What needs to be done:
Lines in which "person" appears should be pulled from the data below.

[Source data]
- Opening Delimiter -

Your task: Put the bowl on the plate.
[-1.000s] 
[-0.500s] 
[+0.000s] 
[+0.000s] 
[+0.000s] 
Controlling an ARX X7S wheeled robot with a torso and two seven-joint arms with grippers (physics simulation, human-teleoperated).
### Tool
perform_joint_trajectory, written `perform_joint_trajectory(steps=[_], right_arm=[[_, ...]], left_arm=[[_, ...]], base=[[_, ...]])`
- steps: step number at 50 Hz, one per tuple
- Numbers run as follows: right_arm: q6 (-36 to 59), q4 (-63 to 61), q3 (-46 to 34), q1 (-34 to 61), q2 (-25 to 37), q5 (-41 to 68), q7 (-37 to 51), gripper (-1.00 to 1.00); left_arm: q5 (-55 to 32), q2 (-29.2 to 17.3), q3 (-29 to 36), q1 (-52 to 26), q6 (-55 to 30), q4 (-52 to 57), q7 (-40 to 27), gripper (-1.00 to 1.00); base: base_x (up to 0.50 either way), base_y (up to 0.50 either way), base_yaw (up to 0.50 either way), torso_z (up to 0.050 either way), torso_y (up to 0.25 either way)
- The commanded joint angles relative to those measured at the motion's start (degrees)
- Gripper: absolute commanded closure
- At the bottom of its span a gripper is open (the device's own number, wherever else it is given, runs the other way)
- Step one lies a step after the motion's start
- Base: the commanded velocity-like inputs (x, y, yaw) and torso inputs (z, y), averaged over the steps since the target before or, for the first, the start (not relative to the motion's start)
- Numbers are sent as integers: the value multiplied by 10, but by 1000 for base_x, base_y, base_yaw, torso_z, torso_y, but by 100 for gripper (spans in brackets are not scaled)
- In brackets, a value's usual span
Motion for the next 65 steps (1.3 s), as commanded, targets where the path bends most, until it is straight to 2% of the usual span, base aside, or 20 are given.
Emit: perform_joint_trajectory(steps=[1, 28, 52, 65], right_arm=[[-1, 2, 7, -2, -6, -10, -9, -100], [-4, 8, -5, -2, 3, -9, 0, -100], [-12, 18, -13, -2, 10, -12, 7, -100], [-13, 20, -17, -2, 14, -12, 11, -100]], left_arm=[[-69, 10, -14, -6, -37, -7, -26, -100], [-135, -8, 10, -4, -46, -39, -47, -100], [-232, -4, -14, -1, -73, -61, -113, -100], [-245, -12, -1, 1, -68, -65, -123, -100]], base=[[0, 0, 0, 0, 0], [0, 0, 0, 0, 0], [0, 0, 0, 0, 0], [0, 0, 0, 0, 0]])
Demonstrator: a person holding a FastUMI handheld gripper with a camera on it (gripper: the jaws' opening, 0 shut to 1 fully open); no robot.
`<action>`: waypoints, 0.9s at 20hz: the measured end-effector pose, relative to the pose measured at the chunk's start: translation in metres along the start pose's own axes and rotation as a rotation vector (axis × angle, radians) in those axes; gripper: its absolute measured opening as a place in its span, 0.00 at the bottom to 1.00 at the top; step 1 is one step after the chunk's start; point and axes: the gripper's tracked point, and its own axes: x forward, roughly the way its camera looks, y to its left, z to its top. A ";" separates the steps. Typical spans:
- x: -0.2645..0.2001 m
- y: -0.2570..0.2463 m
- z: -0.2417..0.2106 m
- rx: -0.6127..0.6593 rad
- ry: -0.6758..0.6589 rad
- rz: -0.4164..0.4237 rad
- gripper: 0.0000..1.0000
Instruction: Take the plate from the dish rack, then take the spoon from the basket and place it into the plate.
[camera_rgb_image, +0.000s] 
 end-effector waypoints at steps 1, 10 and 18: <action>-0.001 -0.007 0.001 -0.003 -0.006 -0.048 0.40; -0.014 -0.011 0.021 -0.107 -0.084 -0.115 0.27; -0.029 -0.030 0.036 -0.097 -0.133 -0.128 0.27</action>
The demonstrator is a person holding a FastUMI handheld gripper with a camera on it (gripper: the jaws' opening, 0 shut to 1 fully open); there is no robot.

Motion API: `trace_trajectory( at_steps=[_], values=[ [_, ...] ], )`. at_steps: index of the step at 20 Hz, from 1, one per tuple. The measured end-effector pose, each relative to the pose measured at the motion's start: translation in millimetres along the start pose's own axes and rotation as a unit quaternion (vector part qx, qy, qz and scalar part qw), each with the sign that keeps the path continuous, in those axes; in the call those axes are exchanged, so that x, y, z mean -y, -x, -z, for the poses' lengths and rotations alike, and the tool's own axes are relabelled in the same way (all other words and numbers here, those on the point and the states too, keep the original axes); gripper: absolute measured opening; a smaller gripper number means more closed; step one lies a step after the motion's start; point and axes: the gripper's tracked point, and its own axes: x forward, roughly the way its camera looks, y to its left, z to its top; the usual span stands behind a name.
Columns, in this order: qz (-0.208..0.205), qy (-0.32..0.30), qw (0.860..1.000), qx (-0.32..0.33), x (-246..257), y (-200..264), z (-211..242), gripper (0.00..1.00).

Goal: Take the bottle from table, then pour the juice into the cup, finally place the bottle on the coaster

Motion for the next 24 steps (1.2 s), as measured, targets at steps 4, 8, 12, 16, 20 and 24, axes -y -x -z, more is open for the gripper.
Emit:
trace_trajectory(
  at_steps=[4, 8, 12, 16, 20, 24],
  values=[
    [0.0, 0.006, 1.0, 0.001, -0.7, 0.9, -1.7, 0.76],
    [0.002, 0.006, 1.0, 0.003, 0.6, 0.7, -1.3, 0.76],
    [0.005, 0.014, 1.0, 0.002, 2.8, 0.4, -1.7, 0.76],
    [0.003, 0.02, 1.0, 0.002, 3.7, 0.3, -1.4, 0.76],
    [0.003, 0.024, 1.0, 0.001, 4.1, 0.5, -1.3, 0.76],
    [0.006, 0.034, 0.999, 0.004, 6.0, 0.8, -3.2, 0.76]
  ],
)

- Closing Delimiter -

Response:
Demonstrator: a person holding a FastUMI handheld gripper with a camera on it (gripper: the jaws' opening, 0 shut to 1 fully open); no robot.
The demonstrator is a person holding a FastUMI handheld gripper with a camera on it (gripper: the jaws' opening, 0 shut to 1 fully open); there is no robot.

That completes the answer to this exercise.